Given information:
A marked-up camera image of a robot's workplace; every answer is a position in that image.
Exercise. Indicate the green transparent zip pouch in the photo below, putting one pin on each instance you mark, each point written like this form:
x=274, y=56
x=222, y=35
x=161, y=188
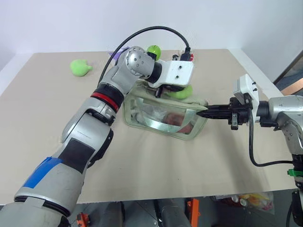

Problem details: Set down all of the data word for word; no pictures belong in it.

Solved exercise:
A marked-up camera image of a robot's workplace; every answer is a position in that image.
Exercise. Indicate the green transparent zip pouch in the photo below, putting one pin on each instance you mark, each point written like this form:
x=274, y=56
x=222, y=35
x=161, y=188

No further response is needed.